O caso Dolly representa um ponto de inflexão na atuação do Fisco brasileiro contra grandes devedores. A empresa, conhecida por sua marca de refrigerantes, tornou-se símbolo de uma nova fase de cobrança mais agressiva e eficiente por parte da Receita Federal e da Procuradoria-Geral da Fazenda Nacional (PGFN).
O que mudou na estratégia do Fisco?
Nos últimos anos, o Fisco tem adotado ferramentas modernas de inteligência fiscal, como cruzamento de dados em tempo real e uso de inteligência artificial para identificar padrões de sonegação. No caso Dolly, a investigação revelou um esquema de blindagem patrimonial que dificultava a cobrança de débitos tributários. A PGFN passou a utilizar medidas como a desconsideração da personalidade jurídica e o bloqueio de bens de sócios, mesmo em empresas consideradas devedoras contumazes.
Impacto no combate à sonegação
Segundo a PGFN, a recuperação de créditos tributários com grandes devedores aumentou 40% nos últimos dois anos. O caso Dolly é emblemático porque envolve uma dívida estimada em R$ 1,2 bilhão, e a empresa tentou por anos se esquivar do pagamento por meio de reestruturações societárias. “Agora, o Fisco tem condições de rastrear o patrimônio real dos devedores, mesmo que esteja em nome de terceiros”, afirmou um procurador da Fazenda Nacional.

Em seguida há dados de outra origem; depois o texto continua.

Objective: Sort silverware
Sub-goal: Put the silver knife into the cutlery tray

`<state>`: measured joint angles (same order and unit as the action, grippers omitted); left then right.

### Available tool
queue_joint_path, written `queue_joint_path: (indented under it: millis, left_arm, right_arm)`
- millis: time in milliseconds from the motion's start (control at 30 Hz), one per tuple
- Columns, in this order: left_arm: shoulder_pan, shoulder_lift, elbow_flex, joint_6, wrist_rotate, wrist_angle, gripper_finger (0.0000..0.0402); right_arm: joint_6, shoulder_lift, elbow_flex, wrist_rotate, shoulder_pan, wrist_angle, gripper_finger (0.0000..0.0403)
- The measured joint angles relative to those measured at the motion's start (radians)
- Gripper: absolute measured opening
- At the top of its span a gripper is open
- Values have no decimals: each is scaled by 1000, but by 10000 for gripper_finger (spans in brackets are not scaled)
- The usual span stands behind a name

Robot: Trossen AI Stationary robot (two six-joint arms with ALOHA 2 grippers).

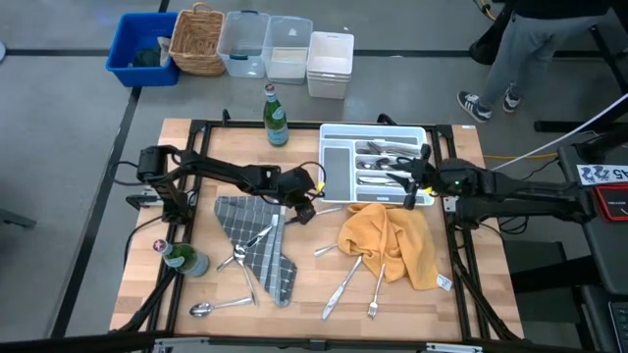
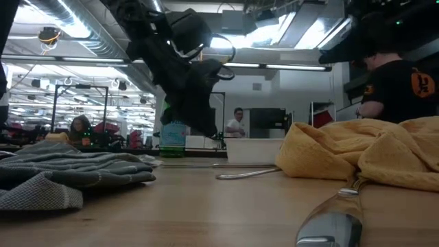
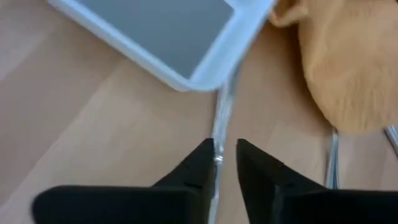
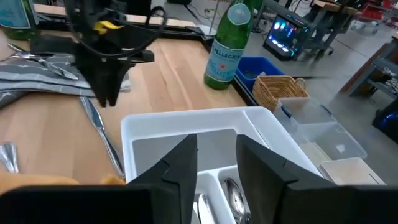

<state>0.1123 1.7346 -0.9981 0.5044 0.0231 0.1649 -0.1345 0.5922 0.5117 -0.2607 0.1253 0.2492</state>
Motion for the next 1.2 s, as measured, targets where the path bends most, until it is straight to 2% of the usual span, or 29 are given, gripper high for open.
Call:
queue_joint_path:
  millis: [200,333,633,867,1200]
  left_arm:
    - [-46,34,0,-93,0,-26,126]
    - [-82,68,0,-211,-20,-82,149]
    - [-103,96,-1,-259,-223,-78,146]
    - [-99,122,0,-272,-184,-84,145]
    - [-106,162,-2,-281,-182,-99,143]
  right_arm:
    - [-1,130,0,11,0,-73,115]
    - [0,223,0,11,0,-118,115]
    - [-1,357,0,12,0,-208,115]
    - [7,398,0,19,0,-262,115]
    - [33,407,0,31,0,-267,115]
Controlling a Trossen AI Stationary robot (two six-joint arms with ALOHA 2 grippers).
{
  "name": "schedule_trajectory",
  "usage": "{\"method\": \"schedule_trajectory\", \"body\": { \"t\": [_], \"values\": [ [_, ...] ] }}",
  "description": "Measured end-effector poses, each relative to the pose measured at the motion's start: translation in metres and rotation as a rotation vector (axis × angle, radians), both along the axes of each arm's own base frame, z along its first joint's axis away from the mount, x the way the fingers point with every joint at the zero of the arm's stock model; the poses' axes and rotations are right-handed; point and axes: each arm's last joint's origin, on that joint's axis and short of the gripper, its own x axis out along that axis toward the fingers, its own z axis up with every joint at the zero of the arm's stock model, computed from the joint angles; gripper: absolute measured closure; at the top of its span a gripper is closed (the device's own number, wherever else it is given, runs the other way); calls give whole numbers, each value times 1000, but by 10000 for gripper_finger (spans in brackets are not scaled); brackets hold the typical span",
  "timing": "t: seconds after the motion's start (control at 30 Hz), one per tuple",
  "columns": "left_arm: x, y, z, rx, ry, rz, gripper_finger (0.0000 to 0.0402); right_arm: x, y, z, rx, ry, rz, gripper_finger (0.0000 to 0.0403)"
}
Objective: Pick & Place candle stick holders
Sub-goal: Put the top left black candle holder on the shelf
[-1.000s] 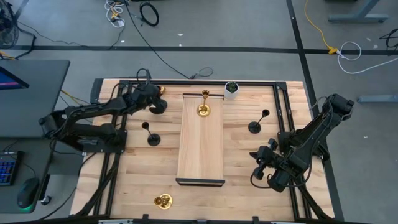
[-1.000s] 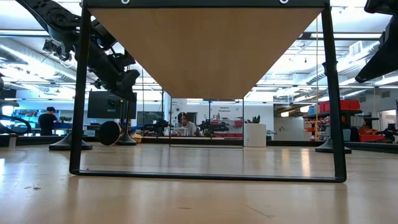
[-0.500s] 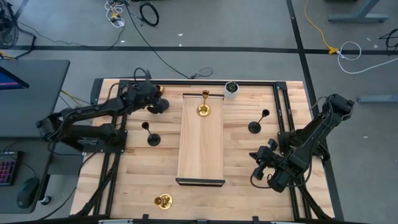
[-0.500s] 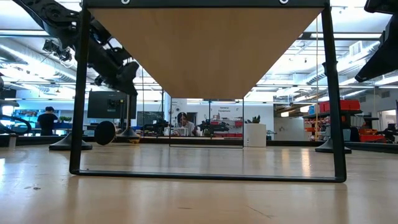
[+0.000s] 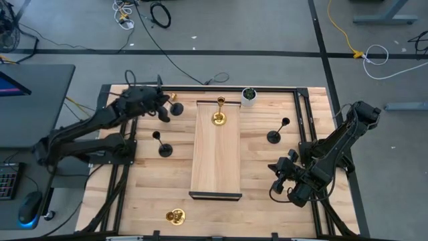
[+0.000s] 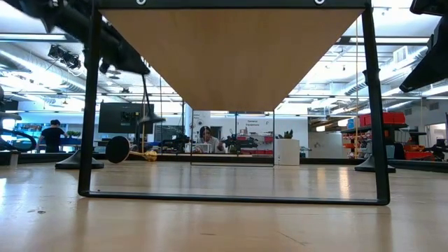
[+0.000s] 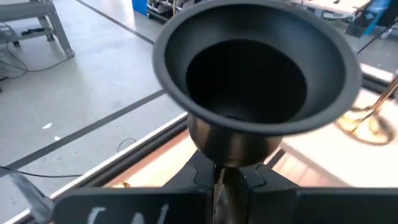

Consequências para empresas e contribuintes
A nova postura do Fisco deve impactar não apenas grandes corporações, mas também médias empresas que utilizam práticas similares de blindagem. Especialistas apontam que a tendência é de maior rigor na concessão de parcelamentos e na aceitação de garantias. Para os contribuintes em dia, a medida é positiva, pois reduz a concorrência desleal e aumenta a arrecadação sem elevar impostos.